__THE TASK__
Please copy out every line in the entries that includes the word "away".

_ _ _ _

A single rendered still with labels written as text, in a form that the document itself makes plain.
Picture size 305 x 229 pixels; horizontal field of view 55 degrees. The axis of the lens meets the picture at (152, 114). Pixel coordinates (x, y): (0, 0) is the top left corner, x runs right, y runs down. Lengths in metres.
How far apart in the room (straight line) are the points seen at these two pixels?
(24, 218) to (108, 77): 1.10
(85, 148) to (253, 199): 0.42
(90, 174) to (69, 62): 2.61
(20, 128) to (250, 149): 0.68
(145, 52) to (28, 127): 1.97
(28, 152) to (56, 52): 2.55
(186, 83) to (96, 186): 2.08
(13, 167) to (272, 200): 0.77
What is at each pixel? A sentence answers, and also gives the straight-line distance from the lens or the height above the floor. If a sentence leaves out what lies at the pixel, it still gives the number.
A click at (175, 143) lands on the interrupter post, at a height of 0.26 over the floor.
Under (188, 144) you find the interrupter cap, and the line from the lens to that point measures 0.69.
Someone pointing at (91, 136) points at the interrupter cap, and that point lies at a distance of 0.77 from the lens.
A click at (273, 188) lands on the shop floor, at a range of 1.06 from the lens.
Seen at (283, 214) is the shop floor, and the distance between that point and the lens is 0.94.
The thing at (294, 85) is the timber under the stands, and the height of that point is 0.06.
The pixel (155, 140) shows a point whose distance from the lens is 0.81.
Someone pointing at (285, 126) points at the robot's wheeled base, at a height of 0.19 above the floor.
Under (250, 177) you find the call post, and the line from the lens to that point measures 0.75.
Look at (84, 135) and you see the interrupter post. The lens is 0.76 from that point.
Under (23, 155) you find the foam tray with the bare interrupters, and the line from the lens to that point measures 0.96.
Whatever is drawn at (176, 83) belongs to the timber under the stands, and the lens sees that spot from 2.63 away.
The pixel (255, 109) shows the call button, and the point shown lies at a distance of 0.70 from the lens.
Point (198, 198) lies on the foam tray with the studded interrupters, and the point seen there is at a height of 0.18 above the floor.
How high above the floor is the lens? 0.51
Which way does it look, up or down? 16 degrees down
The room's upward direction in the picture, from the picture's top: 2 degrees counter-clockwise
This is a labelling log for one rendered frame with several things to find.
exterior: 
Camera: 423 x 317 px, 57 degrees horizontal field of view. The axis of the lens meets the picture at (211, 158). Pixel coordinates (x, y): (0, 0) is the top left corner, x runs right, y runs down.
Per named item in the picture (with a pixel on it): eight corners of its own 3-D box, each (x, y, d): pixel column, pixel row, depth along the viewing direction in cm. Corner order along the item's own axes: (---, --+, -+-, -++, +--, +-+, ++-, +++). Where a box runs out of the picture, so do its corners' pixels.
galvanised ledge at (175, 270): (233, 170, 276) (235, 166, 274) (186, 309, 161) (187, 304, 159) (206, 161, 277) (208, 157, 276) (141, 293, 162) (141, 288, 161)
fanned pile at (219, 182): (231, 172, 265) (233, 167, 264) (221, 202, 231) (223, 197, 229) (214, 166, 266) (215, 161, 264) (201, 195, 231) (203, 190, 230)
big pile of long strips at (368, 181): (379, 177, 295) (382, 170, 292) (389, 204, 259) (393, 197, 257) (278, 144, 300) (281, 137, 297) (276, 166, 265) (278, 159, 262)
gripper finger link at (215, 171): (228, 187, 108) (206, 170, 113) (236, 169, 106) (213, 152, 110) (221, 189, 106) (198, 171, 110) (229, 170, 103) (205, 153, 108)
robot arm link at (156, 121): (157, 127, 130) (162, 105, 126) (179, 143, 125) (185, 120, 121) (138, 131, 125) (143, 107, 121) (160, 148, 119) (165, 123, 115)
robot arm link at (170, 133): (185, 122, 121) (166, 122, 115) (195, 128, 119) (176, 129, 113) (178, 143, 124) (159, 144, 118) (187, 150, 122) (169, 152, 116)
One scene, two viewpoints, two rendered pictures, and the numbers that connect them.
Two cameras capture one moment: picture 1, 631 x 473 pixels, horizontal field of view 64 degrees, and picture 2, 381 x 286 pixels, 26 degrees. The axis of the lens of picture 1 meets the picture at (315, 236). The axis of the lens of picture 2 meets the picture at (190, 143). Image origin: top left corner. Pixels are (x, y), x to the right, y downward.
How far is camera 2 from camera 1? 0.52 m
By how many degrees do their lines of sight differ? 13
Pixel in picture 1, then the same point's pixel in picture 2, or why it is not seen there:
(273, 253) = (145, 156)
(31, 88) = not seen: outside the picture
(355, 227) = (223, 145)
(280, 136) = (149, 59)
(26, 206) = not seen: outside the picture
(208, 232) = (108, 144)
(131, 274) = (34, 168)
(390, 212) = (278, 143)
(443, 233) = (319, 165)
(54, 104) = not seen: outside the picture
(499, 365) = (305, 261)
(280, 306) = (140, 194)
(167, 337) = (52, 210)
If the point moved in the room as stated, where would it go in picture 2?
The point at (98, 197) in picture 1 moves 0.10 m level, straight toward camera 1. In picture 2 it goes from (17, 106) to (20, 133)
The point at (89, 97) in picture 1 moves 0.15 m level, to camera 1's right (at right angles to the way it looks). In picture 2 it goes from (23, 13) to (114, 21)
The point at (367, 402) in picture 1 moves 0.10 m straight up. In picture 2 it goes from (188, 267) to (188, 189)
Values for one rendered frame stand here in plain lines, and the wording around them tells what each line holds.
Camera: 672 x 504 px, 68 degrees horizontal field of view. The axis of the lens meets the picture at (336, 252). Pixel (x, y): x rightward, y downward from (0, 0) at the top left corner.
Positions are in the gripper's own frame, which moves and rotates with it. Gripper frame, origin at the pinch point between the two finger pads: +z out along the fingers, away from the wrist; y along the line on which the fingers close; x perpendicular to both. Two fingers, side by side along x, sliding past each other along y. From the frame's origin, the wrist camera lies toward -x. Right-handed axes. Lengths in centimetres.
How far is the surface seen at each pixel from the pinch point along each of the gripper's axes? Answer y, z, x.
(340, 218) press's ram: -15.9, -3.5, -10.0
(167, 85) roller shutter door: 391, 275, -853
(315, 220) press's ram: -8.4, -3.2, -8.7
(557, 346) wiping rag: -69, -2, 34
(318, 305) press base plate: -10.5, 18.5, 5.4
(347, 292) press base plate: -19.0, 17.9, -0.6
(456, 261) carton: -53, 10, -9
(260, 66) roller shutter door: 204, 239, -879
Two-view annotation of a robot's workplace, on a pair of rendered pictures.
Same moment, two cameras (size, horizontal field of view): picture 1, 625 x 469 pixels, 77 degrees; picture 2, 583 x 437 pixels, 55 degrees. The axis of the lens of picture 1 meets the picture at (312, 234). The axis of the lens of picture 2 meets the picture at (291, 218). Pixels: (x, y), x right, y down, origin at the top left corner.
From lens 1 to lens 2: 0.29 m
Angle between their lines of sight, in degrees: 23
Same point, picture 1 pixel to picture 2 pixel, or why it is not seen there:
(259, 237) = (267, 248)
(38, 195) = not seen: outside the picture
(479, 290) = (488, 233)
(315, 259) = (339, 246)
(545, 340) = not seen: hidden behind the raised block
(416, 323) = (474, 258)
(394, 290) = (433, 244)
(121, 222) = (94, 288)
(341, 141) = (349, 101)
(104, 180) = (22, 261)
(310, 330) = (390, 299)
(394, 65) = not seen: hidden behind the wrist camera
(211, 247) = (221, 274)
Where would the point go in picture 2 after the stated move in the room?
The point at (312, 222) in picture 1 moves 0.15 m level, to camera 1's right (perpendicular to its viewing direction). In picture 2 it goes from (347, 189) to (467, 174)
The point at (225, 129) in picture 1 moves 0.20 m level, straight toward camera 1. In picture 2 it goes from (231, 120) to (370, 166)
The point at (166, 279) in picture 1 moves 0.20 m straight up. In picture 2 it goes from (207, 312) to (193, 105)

_ _ _ _

__ANSWER BOX__
Whatever is drawn at (176, 83) belongs to the timber under the stands, and the lens sees that spot from 2.63 away.
Positions are in the gripper's own frame, which moves and rotates with it. Gripper frame, origin at the pinch point between the two finger pads: +z out along the fingers, away from the wrist; y along the line on which the fingers close; x perpendicular to both. Two fingers, side by side along x, sliding past each other along y. From the frame's origin, the wrist camera lies toward -x. Right-handed axes. Lengths in centimetres.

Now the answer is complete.